PROBLEM DETAILS — Set down the data below exactly; pictures stay out.
[EXTRACTED MATERIAL — start]
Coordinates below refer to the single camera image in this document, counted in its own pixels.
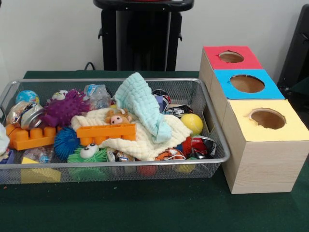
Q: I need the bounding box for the colourful spotted white cloth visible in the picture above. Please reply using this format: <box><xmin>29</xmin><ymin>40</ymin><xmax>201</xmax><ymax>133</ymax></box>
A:
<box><xmin>0</xmin><ymin>122</ymin><xmax>10</xmax><ymax>155</ymax></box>

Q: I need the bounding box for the wooden box with three holes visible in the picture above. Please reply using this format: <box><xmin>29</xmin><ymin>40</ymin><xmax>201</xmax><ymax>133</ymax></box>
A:
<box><xmin>199</xmin><ymin>45</ymin><xmax>309</xmax><ymax>194</ymax></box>

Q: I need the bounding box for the light blue waffle cloth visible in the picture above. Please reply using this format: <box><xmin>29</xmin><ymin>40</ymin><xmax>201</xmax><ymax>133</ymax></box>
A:
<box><xmin>114</xmin><ymin>72</ymin><xmax>172</xmax><ymax>143</ymax></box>

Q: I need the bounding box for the cream waffle cloth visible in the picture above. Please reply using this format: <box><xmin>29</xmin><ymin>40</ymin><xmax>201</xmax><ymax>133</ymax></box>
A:
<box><xmin>70</xmin><ymin>108</ymin><xmax>193</xmax><ymax>161</ymax></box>

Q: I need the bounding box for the small brown plush toy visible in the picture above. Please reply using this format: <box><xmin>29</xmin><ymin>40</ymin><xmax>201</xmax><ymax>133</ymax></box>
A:
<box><xmin>104</xmin><ymin>108</ymin><xmax>133</xmax><ymax>125</ymax></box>

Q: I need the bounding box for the yellow ball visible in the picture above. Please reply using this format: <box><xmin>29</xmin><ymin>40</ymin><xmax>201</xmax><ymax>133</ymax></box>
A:
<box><xmin>180</xmin><ymin>113</ymin><xmax>203</xmax><ymax>135</ymax></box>

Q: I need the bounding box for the long orange toy brick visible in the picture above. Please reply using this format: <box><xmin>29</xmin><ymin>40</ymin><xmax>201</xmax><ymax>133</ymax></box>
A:
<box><xmin>76</xmin><ymin>122</ymin><xmax>137</xmax><ymax>145</ymax></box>

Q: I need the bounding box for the green puffer toy with eyes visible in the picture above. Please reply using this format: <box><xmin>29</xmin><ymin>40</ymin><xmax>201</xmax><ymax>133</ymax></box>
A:
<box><xmin>67</xmin><ymin>142</ymin><xmax>108</xmax><ymax>165</ymax></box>

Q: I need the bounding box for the purple spiky rubber toy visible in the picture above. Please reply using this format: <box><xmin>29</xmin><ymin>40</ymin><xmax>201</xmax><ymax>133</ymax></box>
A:
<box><xmin>41</xmin><ymin>88</ymin><xmax>91</xmax><ymax>128</ymax></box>

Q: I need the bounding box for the dark green table cloth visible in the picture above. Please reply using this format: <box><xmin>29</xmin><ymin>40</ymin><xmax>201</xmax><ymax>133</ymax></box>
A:
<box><xmin>0</xmin><ymin>70</ymin><xmax>309</xmax><ymax>232</ymax></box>
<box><xmin>289</xmin><ymin>77</ymin><xmax>309</xmax><ymax>96</ymax></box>

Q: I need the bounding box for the blue puffer ball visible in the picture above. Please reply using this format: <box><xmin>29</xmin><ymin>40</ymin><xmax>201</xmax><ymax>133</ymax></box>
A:
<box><xmin>53</xmin><ymin>126</ymin><xmax>80</xmax><ymax>160</ymax></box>

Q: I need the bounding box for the small globe ball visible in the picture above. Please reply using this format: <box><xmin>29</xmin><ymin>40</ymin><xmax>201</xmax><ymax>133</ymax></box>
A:
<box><xmin>15</xmin><ymin>89</ymin><xmax>40</xmax><ymax>104</ymax></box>

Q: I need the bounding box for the silver wire mesh bin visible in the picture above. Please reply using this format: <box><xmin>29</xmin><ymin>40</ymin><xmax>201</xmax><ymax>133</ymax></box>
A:
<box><xmin>0</xmin><ymin>77</ymin><xmax>230</xmax><ymax>185</ymax></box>

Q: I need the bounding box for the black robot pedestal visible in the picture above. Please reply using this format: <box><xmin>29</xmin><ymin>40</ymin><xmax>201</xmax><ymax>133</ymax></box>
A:
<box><xmin>93</xmin><ymin>0</ymin><xmax>195</xmax><ymax>72</ymax></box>

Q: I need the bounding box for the black stand frame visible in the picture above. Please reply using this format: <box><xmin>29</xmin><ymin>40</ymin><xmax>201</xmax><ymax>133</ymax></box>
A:
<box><xmin>277</xmin><ymin>3</ymin><xmax>309</xmax><ymax>97</ymax></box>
[EXTRACTED MATERIAL — finish]
SOLUTION TO THIS PROBLEM —
Coordinates below refer to the single camera image in this document, counted in its own pixels.
Q: I need the bounding box for the colourful spotted white cloth visible in the picture above. Please reply using this format: <box><xmin>29</xmin><ymin>40</ymin><xmax>201</xmax><ymax>133</ymax></box>
A:
<box><xmin>0</xmin><ymin>122</ymin><xmax>10</xmax><ymax>155</ymax></box>

Q: I need the bounding box for the wooden box with three holes visible in the picture above. Please reply using this format: <box><xmin>29</xmin><ymin>40</ymin><xmax>201</xmax><ymax>133</ymax></box>
A:
<box><xmin>199</xmin><ymin>45</ymin><xmax>309</xmax><ymax>194</ymax></box>

Q: I need the bounding box for the light blue waffle cloth visible in the picture above. Please reply using this format: <box><xmin>29</xmin><ymin>40</ymin><xmax>201</xmax><ymax>133</ymax></box>
A:
<box><xmin>114</xmin><ymin>72</ymin><xmax>172</xmax><ymax>143</ymax></box>

Q: I need the bounding box for the cream waffle cloth visible in the picture above. Please reply using this format: <box><xmin>29</xmin><ymin>40</ymin><xmax>201</xmax><ymax>133</ymax></box>
A:
<box><xmin>70</xmin><ymin>108</ymin><xmax>193</xmax><ymax>161</ymax></box>

Q: I need the bounding box for the small brown plush toy visible in the picture above. Please reply using this format: <box><xmin>29</xmin><ymin>40</ymin><xmax>201</xmax><ymax>133</ymax></box>
A:
<box><xmin>104</xmin><ymin>108</ymin><xmax>133</xmax><ymax>125</ymax></box>

Q: I need the bounding box for the yellow ball visible in the picture above. Please reply using this format: <box><xmin>29</xmin><ymin>40</ymin><xmax>201</xmax><ymax>133</ymax></box>
A:
<box><xmin>180</xmin><ymin>113</ymin><xmax>203</xmax><ymax>135</ymax></box>

Q: I need the bounding box for the long orange toy brick visible in the picture above. Please reply using this format: <box><xmin>29</xmin><ymin>40</ymin><xmax>201</xmax><ymax>133</ymax></box>
A:
<box><xmin>76</xmin><ymin>122</ymin><xmax>137</xmax><ymax>145</ymax></box>

Q: I need the bounding box for the green puffer toy with eyes visible in the picture above. Please reply using this format: <box><xmin>29</xmin><ymin>40</ymin><xmax>201</xmax><ymax>133</ymax></box>
A:
<box><xmin>67</xmin><ymin>142</ymin><xmax>108</xmax><ymax>165</ymax></box>

Q: I need the bounding box for the purple spiky rubber toy visible in the picture above. Please reply using this format: <box><xmin>29</xmin><ymin>40</ymin><xmax>201</xmax><ymax>133</ymax></box>
A:
<box><xmin>41</xmin><ymin>88</ymin><xmax>91</xmax><ymax>128</ymax></box>

Q: I need the bounding box for the dark green table cloth visible in the picture above. Please reply using this format: <box><xmin>29</xmin><ymin>40</ymin><xmax>201</xmax><ymax>133</ymax></box>
A:
<box><xmin>0</xmin><ymin>70</ymin><xmax>309</xmax><ymax>232</ymax></box>
<box><xmin>289</xmin><ymin>77</ymin><xmax>309</xmax><ymax>96</ymax></box>

Q: I need the bounding box for the blue puffer ball visible in the picture above. Please reply using this format: <box><xmin>29</xmin><ymin>40</ymin><xmax>201</xmax><ymax>133</ymax></box>
A:
<box><xmin>53</xmin><ymin>126</ymin><xmax>80</xmax><ymax>160</ymax></box>

Q: I need the bounding box for the small globe ball visible in the picture above. Please reply using this format: <box><xmin>29</xmin><ymin>40</ymin><xmax>201</xmax><ymax>133</ymax></box>
A:
<box><xmin>15</xmin><ymin>89</ymin><xmax>40</xmax><ymax>104</ymax></box>

Q: I need the bounding box for the silver wire mesh bin visible in the picture above. Please reply using this format: <box><xmin>29</xmin><ymin>40</ymin><xmax>201</xmax><ymax>133</ymax></box>
A:
<box><xmin>0</xmin><ymin>77</ymin><xmax>230</xmax><ymax>185</ymax></box>

Q: I need the bounding box for the black robot pedestal visible in the picture above. Please reply using this format: <box><xmin>29</xmin><ymin>40</ymin><xmax>201</xmax><ymax>133</ymax></box>
A:
<box><xmin>93</xmin><ymin>0</ymin><xmax>195</xmax><ymax>72</ymax></box>

Q: I need the bounding box for the black stand frame visible in the picture above. Please reply using this format: <box><xmin>29</xmin><ymin>40</ymin><xmax>201</xmax><ymax>133</ymax></box>
A:
<box><xmin>277</xmin><ymin>3</ymin><xmax>309</xmax><ymax>97</ymax></box>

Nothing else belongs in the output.